Couler un cours

Quelle est la hantise des écoliers québécois en ce début d’année scolaire ? Couler leurs cours !

Au Québec, couler est synonyme de « échouer, se ramasser, se planter ». Dans la langue parlée, ce verbe est d’usage très courant.

Les anglophones du Canada donnent parfois au verbe to sink le sens de « faire échouer, ruiner ». On peut donc présumer que le mot couler, pour dire « échouer », est probablement un emprunt à l’anglais.

Être recalé, dans le sens de « échouer à un examen » ou de « rater un test » et même de « louper un examen », est très peu employé au Québec. Pour leur part, les Belges utilisent le verbe moffler pour dire « recaler ».

Exemples :

— Durant la COVID, les professeurs n’avaient pas le droit de nous couler. J’aime bien leur rappeler que l’épidémie n’est pas vraiment terminée.

— Je n’ai jamais coulé un examen de ma vie… sauf celui de dégustateur de vin.

— Je suis certain d’avoir coulé mon examen, mais mon professeur a perdu les copies. Tu parles d’une chance ! On doit le refaire la semaine prochaine. Cette fois, parole de scout, j’étudie !

Couler de l’information

Le verbe couler a aussi le sens de « divulguer une information confidentielle », « laisser filtrer une information ».

Dans ce contexte, couler de l’information est un calque de l’anglais to leak information.

Exemples :

— Un ingénieur de la Ville a fait couler l’info qui prouve que les égouts ne sont plus étanches et contaminent la nappe phréatique.

— En politique, il y a toujours une personne prête à faire couler de l’info pour mettre quelqu’un dans l’eau chaude (calque de l’anglais in hot water — qui se traduit en français par « être sur la sellette, marcher sur des charbons ardents, être dans de beaux draps »).

Du coulage d’infos

Le mot coulage désigne l’action de révéler intentionnellement des informations qui devraient rester confidentielles. C’est un calque de l’anglais information leak.

Exemples :

— À la suite du coulage des documents dans les journaux, le juge a dû rappeler à l’ordre les deux avocats qui, la main sur le cœur, niaient toute implication.

— Le président d’Air Canada était furieux du coulage d’infos dans les réseaux sociaux. Il a passé la semaine à rétropédaler.

Coulé dans le béton

L’expression coulé dans le béton ou coulé dans le ciment qualifie quelque chose de définitif, d’irréversible, d’irrévocable. C’est un calque de l’anglais set in concrete, cast in concrete, set in cement. Bien que les anglophones préfèrent set in stone à ces expressions, au Québec, on se sert beaucoup de coulé dans le béton.

Exemples :

— Tout était coulé dans le béton avant même le début des audiences. Nous aurions dû rester à la maison et dormir. Le résultat aurait été le même.

— Les critères d’admission ne sont pas coulés dans le béton. Tout dépend de l’humeur des évaluateurs.

— Je croyais que ma promotion était coulée dans le béton. Le communiqué de presse qui annonçait la venue d’un nouveau vice-président à ma place m’a vraiment frustrée.

L’équivalent de coulé dans le béton en français standard est gravé dans le marbre.
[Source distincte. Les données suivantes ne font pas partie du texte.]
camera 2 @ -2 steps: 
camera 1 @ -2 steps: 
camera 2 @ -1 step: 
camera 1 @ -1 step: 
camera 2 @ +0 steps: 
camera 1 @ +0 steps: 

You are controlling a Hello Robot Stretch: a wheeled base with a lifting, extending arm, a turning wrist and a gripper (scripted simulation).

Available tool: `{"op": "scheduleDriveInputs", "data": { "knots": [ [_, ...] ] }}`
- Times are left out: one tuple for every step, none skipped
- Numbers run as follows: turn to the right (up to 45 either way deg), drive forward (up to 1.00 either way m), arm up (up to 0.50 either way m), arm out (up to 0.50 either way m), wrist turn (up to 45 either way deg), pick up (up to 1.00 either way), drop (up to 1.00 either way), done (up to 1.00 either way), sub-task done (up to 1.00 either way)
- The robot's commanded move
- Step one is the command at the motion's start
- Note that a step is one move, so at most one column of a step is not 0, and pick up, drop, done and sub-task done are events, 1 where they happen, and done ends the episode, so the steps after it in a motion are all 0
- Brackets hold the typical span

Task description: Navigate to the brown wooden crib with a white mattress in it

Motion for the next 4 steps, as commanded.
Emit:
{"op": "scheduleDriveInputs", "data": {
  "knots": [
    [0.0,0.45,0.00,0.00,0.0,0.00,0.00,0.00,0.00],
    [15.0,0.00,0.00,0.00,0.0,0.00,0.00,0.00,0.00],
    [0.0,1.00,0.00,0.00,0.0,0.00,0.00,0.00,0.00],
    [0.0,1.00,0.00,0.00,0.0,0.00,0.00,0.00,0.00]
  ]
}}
Cette locution est connue au Québec, mais son usage est moins fréquent que coulé dans le béton. Toutefois, on entend parfois des formules hybrides comme « c’est gravé dans le ciment » ou « gravé dans le béton ».

Fini rough

Restons dans le domaine du béton et explorons la locution brut de décoffrage. Les Français utilisent cette tournure, inconnue au Québec, pour dire d’une personne qu’elle manque de finesse, de tact, que ses manières sont rudes, sans délicatesse.

Cette image est tirée du monde de la construction. Pour bien la comprendre, il faut savoir que le béton manque de finition après son décoffrage. Rugueux, raboteux, il nécessite un sablage (ponçage) ou l’application d’un enduit de finition pour le rendre plus lisse, plus présentable.

Au Québec, dans un registre familier, et en franglais, avouons-le, on dirait plutôt fini rough ou « fini sur le rough ». Ces expressions signifient « peu diplomate, qui manque de tact, qui manque de manières ». On peut « être fini rough » ou « avoir un fini rough ».

— Le nouveau chum (copain) de Julie est fini rough. Méchant contraste (tout un contraste) avec son ex, qui était plutôt du genre précieux !

— Ça me déçoit toujours de rencontrer des médecins qui ont un fini rough. Je ne leur demande pas de parler la bouche en cul de poule, mais ça leur prend quand même un minimum de diplomatie. (Au Québec, parler la bouche en cul de poule, c’est tenter d’imiter l’accent parisien de façon affectée.)